Comments of FLM 1-1 (the first issue of the journal)

Table of Contents:

The first article in the table of contents is titled “About Geometry” and the second article is titled “The Foundations of Geometry”.  While the rest of the articles appear to be about different topics in mathematics education, I have to wonder if all of them are viewed through a geometrical lens.  What I mean by this is that I wonder if all of the articles are framed around the subject of teaching geometry.   For example, one of the other articles is titled “The Stereotyped Nature of School Word Problems”, and I wonder if this article discusses geometrical word problems or just something about geometry in general.

The only article that gives me any insight about a particular age group is the one titled “The Multiplication Table:  To Be Memorized or Mastered?”  Since multiplication is taught at the elementary level, this title leads me to believe that this article will discuss younger children.  All of the other articles do not give any insight about age groups though.

The Articles:

Most of the articles have some sort of illustration, chart, or graph, and most of them range in length from four pages to nine pages (including references).  It is hard to say a general statement about if there are a lot of references cited about the journal as a whole because some articles have at least a whole column of references and others have no references.  All of the articles are in English. 

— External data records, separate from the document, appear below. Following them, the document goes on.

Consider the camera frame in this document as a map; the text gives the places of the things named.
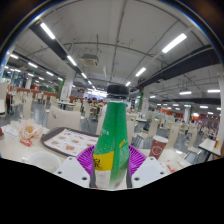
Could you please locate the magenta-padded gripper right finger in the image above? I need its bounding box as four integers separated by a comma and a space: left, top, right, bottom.
127, 144, 168, 189

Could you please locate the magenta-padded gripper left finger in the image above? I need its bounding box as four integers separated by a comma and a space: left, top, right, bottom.
53, 144, 98, 189

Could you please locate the green plastic drink bottle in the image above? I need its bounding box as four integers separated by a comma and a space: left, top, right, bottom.
89, 84, 132, 190

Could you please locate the red paper cup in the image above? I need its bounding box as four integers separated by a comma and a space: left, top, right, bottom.
148, 134, 170, 160

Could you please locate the dark brown food tray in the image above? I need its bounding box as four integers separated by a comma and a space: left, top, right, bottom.
40, 126, 100, 158

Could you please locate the group of beige chairs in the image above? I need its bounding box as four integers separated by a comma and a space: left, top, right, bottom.
0, 81, 214, 154

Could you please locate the red white snack packet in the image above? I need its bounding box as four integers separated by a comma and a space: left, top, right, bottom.
19, 138, 33, 148

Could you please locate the clear plastic food bag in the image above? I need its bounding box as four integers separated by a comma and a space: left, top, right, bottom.
17, 118, 44, 140

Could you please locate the beige neighbouring table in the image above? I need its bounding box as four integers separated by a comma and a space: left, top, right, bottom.
198, 137, 223, 158

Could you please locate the person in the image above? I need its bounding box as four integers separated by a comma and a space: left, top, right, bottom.
98, 98, 109, 118

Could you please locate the white paper sheet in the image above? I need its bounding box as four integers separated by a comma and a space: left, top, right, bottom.
3, 123, 21, 138

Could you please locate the ceiling air conditioner unit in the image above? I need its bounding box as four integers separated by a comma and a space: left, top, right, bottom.
81, 53, 100, 67

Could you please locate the group of ceiling lights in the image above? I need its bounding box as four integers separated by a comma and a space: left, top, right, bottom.
8, 21, 222, 116

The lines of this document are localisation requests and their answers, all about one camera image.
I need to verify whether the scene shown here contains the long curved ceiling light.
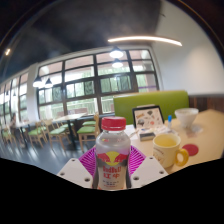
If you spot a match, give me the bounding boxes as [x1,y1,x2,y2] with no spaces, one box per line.
[107,35,183,47]

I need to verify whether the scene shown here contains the person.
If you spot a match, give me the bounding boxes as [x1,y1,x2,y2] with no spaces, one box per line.
[9,113,18,130]

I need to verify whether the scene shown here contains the red-capped clear drink bottle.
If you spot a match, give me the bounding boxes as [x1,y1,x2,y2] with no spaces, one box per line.
[92,116,132,191]

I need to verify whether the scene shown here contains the white paper sheets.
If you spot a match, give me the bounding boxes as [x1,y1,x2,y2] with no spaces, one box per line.
[125,123,175,141]

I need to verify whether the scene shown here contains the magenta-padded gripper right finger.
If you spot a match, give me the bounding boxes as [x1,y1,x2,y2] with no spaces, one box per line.
[127,145,169,190]

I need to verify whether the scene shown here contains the large black-framed window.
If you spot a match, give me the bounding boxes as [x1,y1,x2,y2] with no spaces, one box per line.
[0,49,159,123]

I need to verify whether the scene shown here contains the white ceramic bowl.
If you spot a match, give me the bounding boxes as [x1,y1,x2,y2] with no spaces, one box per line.
[174,107,200,129]

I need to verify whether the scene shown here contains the black tablet with stickers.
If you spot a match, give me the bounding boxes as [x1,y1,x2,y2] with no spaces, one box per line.
[132,105,165,129]

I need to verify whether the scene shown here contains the group of green-seated wooden chairs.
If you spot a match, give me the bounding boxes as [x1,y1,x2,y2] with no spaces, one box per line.
[0,113,101,153]

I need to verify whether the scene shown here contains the flat round red coaster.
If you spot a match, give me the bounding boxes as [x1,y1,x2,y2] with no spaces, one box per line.
[181,143,200,157]

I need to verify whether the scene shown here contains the green upholstered bench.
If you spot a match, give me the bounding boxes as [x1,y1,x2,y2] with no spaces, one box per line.
[113,90,190,126]

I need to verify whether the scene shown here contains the group of black pendant lamps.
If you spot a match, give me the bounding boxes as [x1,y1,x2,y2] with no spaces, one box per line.
[32,46,125,89]

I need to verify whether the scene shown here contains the light wooden dining table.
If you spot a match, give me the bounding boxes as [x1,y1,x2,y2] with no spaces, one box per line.
[13,120,38,148]
[54,113,88,149]

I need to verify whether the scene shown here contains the yellow ceramic mug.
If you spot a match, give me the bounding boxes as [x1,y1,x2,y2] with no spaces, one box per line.
[152,133,190,169]

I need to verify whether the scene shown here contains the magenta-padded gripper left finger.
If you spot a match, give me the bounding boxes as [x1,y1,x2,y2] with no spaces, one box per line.
[57,147,99,190]

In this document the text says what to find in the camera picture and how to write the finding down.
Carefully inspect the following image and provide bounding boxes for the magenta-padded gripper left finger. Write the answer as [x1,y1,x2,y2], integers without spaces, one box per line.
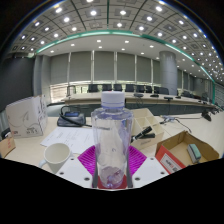
[54,145,99,189]

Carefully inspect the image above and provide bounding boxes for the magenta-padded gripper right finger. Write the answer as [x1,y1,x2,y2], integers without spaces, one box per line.
[126,145,169,189]

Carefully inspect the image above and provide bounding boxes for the clear plastic water bottle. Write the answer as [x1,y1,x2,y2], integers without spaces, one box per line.
[90,91,134,190]

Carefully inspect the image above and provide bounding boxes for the white ceramic mug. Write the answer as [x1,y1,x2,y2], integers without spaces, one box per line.
[38,142,73,175]

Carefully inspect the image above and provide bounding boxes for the white printed paper sheet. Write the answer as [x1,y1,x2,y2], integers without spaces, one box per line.
[39,126,96,155]

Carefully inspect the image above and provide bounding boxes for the brown cardboard box red label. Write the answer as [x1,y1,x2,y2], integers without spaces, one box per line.
[154,130,221,175]

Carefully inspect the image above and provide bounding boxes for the black marker pen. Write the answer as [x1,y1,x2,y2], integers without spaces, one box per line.
[130,125,156,144]

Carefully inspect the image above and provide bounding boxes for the grey-green whiteboard eraser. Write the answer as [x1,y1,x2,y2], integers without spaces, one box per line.
[186,143,202,164]

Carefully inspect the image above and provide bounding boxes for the white divided organizer box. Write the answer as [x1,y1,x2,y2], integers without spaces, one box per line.
[130,107,166,151]

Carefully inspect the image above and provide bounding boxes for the long curved conference desk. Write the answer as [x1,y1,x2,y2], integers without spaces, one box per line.
[61,91,218,116]

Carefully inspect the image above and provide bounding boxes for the large white cardboard box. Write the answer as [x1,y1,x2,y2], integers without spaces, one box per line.
[4,94,49,139]

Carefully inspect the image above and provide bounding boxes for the black power adapter brick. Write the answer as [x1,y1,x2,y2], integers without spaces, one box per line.
[0,127,11,140]

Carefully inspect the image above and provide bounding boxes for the black desk microphone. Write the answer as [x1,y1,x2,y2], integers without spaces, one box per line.
[200,109,213,122]

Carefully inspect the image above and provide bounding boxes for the row of black office chairs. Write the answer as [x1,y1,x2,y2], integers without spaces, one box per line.
[66,83,209,101]

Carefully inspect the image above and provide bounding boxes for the group of ceiling lights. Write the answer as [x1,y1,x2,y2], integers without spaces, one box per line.
[13,0,224,84]

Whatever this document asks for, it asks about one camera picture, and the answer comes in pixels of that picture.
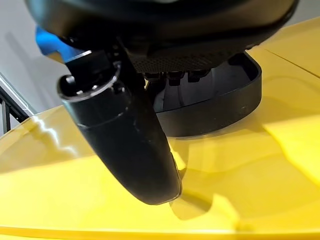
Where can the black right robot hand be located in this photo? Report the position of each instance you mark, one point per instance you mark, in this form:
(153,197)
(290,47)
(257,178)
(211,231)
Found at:
(120,140)

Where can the yellow shelf board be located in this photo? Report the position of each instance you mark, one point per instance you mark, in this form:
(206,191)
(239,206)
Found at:
(75,200)

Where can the blue object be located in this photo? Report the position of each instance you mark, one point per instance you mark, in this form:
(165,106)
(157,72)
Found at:
(48,41)

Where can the black metal frame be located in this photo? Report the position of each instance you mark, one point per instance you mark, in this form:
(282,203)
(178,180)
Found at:
(7,117)

The article I find most interesting is titled “Two Cubes”.  I find it interesting because it is only one page long with most of the page being filled by an image of two cubes overlapping.  There is a short paragraph and a caption for the image, but no other writing.  It is strange to me that this can even be considered an article.

There are three articles out of nine total that have subheadings.  One of them has the typical subheadings I would think of where all of the information is chunked into about seven different sections, which seem to be in sequential order of explaining a thought/concept.  The other two articles have very few subheadings in them, which makes me wonder why subheadings were even used at all for these particular articles.  For example, one of these articles only has the subheading of “Postscript” and nothing else.  It seems strange to me to only have one subheading.


The Issue as a Whole:
The front cover has an image of a tessellation, and there is an explanation about this particular image on the table of contents page.  Maybe they used an image of a tessellation since the issue might be framed about geometry?  The back cover has a space where annotations can be made about the information in the articles.

The material on the inside of the front cover summarizes the purpose of the journal.  It also gives information about when the journal is published and how to get a subscription.  On the inside of the back cover there is suggestions to writers who might submit an article for publishing.

There is no material between the articles, which I find interesting because I am use to reading journals where each article takes up an exact amount of pages.  This journal is not like that.  An article might take up four and a half pages, and another one might start where that one finishes.  Maybe they are interested in conserving paper or only want the journal to be a certain length each time?

I am not sure what “author identifications” means.  I do not see a particular spot in the journal where the authors are identified in any other way other than listing their names.  By looking at their names, they all seem to be from North America.